On Feb. 10, Garry Kasparov, the best chess player in the world and quite possibly the best chess player who ever lived, sat down across a chessboard from a machine, an IBM computer called Deep Blue, and lost.

True, it was only one game. What kind of achievement is that? Well--as Henny Youngman used to say when asked, "How's your wife?"--compared to what? Compared to human challengers for the world championship? Just five months ago, the same Kasparov played a championship match against the next best player of the human species. The No. 2 human played Kasparov 18 games, and won one. Deep Blue played Kasparov and won its very first game. And it was no fluke. Over the first four games, the machine played Kasparov dead even--one win, one loss, two draws--before the champ rallied and came away with the final two games.

Kasparov won the match. That was expected. Game 1, however, was not supposed to happen. True, Kasparov had lost to machines in speed games and other lesser tests. And lesser grand masters have lost regulation games to machines. But never before in a real game played under championship conditions had a machine beaten the best living human.

Indeed Kasparov, who a few weeks ago single-handedly took on the entire national chess team of Brazil, was so confident of winning that he rejected the offer that the $500,000 purse be split 60-40 between winner and loser. Kasparov insisted on winner-take-all. They settled on 80-20. (What, by the way, does Deep Blue do with its 100-grand purse? New chips?)

Asked when he thought a computer would beat the best human, Kasparov had said 2010 or maybe never. A mutual friend tells me Garry would have gladly offered 1-10, perhaps even 1-100 odds on himself. That was all before Game 1. After Game 1, Kasparov was not offering any odds at all. "He was devastated," said his computer coach, Frederick Friedel. "It was a shattering experience. We didn't know what the game meant. There was the theoretical possibility that the computer would be invincible, and that he would lose all six games."

True, we have already created machines that can run faster, lift better, see farther than we can. But cars, cranes and telescopes shame only our limbs and our senses, not our essence. Thinking is our specialty, or so we think. How could a device capable of nothing more than calculation (of the possible moves) and scoring (of the relative strengths of the resulting positions) possibly beat a human with a lifetime of experience, instant pattern recognition, unfathomable intuition and a killer instinct?

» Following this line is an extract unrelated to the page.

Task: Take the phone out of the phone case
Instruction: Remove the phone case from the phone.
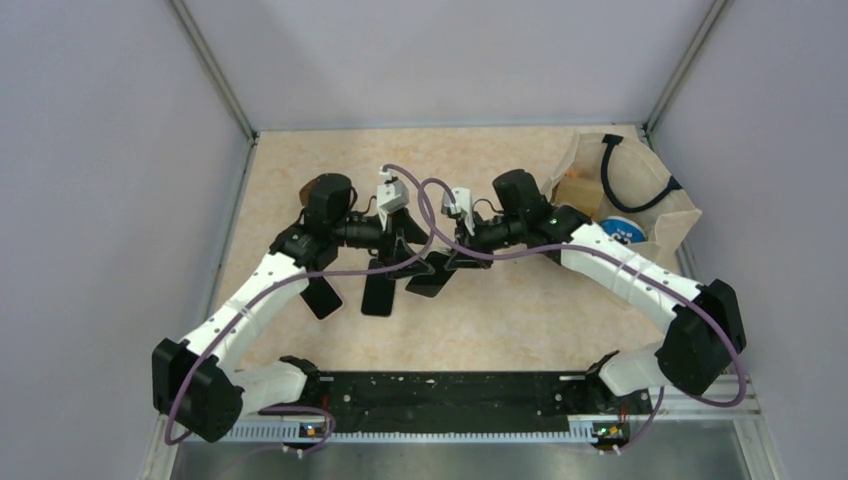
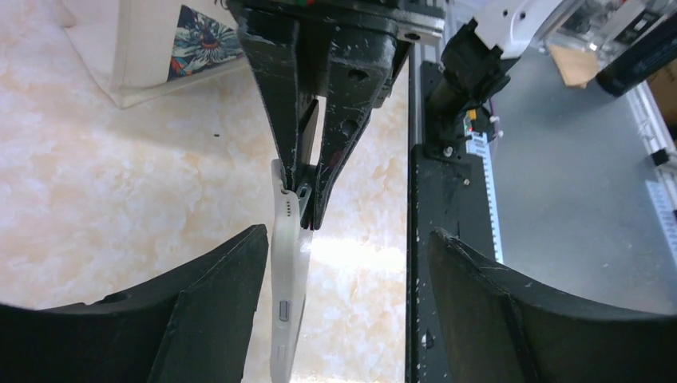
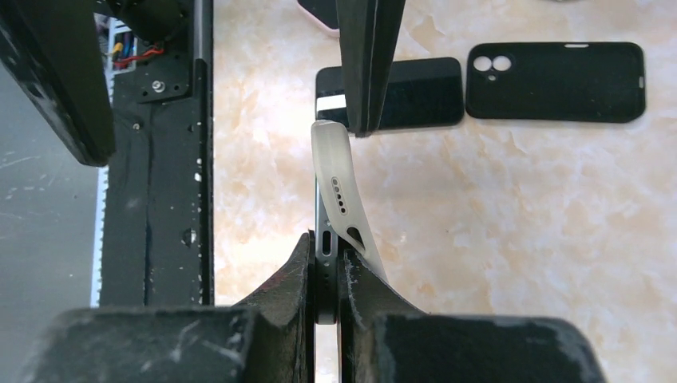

How? With sheer brute force: calculation and evaluation at cosmic speeds. At the height of the game, Deep Blue was seeing about 200 million positions every second. You and I can see one; Kasparov, two. Maybe three. But 200 million? It was style vs. power, and power won. It was like watching Muhammad Ali, floating and stinging, try to box a steamroller in a very small ring. The results aren't pretty.